TESS: You mentioned you have a large network of writer friends. Are they from all over? Any LA-area authors specifically you associate with?
EB: I’ve been lucky to make friends with hundreds of writers all across the world. But, yes I have so many great friends and mentors here in LA. Much of that stems from the reading series I have been hosting and organizing for the past 9 years: Noir at the Bar. We have meet-ups every few months and feature six to eight readers, and readers and writers get to mingle and chat at a bar, which makes it a less stuffy reading than most reading events. So many LA-based writers have been such a help to me in my career, like Christa Faust, Rachel Howzell Hall, Stephen Blackmoore, SW Lauden, Naomi Hirahara, Ryan Gattis, Gary Phillips. The list goes on. LA has such a vibrant crime-writing scene; whenever I go to other cities they are jealous of how many great writers we have all around us.
TESS: And finally: where can readers buy your books?

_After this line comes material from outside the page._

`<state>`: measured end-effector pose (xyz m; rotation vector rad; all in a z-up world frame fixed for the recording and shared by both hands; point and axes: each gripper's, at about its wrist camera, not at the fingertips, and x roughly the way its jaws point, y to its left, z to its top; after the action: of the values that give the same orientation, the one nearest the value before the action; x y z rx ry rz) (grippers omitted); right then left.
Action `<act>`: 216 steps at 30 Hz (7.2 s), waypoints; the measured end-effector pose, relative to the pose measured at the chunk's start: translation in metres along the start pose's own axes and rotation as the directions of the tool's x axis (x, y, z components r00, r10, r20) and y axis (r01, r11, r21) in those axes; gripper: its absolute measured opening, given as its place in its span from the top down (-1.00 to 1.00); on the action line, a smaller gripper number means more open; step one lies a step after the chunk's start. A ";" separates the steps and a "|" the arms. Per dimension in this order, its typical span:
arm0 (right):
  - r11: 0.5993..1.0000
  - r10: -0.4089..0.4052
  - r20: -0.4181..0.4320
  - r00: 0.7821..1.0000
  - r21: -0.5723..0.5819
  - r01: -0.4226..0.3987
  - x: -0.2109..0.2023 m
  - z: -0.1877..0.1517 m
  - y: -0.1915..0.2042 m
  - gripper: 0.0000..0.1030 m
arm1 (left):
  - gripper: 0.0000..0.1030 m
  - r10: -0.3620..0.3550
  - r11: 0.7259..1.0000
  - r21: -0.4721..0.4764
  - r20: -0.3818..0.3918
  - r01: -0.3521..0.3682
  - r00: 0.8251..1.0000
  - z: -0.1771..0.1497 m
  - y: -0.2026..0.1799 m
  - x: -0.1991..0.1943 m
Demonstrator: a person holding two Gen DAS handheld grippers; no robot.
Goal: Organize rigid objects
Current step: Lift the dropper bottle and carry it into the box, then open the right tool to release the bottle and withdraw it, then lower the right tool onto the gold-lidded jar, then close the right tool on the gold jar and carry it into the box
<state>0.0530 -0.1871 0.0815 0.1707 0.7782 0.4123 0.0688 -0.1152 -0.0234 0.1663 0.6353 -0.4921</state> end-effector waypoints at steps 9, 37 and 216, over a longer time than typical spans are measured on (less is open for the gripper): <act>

EB: Small presses don’t have it as easy getting into big bookstores. My books are easily available, but you usually have to ask for them to be ordered from a bookstore. Of course, Amazon has everything in print and eBook. My website has buy links to everything. I have given several of my titles to the El Segundo Public Library, and I need to give them the newest ones, but since they’ve been shut down I haven’t been able to. I need to get on that! But for small-press authors, if you request a title for a library to carry or order it special from a bookstore, it helps us immeasurably by raising the profile of our other books and generally getting us known to the all-important heroes of the book world—librarians and booksellers! And hey, if anyone orders a book, I’ll meet you down at Blue Butterfly and sign any book you want me to.
Eric Beetner lives in El Segundo with his wife and two daughters. A shorter version of this Q&A appears in the June 2021 issue of The El Segundo Scene.